:: REQUIRED ACTION ::
In the listing below, find the line with "- joint 6: -0.6108..0.6289" and the line with "Note: what comes". Repeat those two lines and all lines between them exactly.

:: PROVIDED MATERIAL ::
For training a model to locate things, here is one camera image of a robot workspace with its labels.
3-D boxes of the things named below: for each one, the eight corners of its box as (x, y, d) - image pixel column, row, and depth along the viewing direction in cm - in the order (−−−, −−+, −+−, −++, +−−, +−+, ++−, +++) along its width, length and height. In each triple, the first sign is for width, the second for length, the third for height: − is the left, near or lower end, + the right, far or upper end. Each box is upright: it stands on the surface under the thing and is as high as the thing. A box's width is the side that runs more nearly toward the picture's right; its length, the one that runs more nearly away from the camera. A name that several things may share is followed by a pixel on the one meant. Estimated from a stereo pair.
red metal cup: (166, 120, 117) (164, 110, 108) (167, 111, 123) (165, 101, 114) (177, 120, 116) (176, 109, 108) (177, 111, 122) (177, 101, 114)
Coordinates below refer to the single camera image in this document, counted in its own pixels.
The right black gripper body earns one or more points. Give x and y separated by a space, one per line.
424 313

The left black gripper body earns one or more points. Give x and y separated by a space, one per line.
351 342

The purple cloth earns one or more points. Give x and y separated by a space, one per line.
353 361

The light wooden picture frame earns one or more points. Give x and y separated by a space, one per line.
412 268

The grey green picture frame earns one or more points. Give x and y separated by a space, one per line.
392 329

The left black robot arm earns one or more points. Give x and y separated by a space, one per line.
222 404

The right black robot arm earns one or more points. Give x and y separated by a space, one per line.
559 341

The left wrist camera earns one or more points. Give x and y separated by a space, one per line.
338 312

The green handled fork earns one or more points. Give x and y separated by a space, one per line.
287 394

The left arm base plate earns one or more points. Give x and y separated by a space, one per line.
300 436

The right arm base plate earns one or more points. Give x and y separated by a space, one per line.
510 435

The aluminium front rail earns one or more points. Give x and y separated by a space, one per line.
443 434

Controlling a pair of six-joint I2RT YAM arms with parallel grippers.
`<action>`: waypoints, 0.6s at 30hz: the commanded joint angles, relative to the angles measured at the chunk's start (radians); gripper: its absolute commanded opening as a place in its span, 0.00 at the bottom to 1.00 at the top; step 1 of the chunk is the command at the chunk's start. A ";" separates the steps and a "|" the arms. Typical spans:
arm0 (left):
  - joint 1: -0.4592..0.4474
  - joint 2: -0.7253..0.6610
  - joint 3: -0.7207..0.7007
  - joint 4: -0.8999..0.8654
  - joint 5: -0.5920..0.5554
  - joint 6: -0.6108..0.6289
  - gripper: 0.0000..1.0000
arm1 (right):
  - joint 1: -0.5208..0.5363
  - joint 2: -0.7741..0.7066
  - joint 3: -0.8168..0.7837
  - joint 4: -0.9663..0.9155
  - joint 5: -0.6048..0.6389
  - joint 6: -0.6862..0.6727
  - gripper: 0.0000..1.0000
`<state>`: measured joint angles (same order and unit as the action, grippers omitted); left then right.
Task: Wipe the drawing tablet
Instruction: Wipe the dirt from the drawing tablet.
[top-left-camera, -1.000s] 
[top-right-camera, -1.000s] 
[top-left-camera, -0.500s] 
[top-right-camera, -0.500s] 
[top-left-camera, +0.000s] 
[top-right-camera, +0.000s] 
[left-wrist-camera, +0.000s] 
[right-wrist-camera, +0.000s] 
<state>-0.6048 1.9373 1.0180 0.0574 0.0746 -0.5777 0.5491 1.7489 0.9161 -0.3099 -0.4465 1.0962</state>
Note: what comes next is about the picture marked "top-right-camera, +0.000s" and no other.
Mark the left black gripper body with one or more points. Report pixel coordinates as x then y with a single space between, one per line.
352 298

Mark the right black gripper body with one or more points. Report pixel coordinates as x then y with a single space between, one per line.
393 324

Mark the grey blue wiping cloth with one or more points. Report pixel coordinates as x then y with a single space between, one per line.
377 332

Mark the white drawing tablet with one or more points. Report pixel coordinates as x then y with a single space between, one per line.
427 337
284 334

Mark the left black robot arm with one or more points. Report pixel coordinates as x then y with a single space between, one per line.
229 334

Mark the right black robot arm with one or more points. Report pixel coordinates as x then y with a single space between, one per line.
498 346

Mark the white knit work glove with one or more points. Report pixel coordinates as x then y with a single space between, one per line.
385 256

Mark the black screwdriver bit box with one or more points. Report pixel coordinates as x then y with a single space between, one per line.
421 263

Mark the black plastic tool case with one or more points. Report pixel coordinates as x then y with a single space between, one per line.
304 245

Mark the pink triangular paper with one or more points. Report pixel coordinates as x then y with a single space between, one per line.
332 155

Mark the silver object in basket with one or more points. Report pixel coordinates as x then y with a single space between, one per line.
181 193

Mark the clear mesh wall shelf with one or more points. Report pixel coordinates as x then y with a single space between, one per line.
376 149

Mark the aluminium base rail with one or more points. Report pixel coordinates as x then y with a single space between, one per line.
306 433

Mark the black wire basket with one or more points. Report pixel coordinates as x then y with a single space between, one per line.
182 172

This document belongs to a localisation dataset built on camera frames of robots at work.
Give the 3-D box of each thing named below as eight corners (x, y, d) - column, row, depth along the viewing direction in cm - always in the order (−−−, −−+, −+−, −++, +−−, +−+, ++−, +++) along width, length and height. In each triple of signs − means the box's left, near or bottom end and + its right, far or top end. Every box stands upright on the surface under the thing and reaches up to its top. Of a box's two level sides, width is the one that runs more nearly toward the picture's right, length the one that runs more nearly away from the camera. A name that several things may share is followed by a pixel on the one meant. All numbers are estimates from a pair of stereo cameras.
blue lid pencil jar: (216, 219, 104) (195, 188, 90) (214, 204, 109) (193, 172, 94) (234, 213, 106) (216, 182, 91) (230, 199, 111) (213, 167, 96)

:: OUTPUT ::
  - joint 6: -0.6108..0.6289
  - gripper: 0.0000..1.0000
arm1 (right):
  - joint 1: -0.5208..0.5363
  - joint 2: -0.7741..0.7066
  - joint 3: -0.8168..0.7837
  - joint 4: -0.9663..0.9155
  - joint 5: -0.6048..0.6389
  - joint 6: -0.6862..0.6727
  - gripper: 0.0000..1.0000
`<state>`: measured joint angles (same order and unit as the action, grippers omitted); left then right.
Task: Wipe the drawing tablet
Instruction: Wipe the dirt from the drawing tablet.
[top-left-camera, -1.000s] 
[top-right-camera, -1.000s] 
[top-left-camera, -0.500s] 
[top-right-camera, -0.500s] 
[top-left-camera, +0.000s] 
[top-right-camera, +0.000s] 
[left-wrist-camera, +0.000s] 
[right-wrist-camera, +0.000s] 
<state>-0.6048 1.9373 1.0180 0.0574 0.0746 -0.5777 0.5491 1.7489 0.9161 -0.3099 -0.4465 1.0962</state>
Note: what comes next is about the picture marked "top-right-camera, +0.000s" and no other.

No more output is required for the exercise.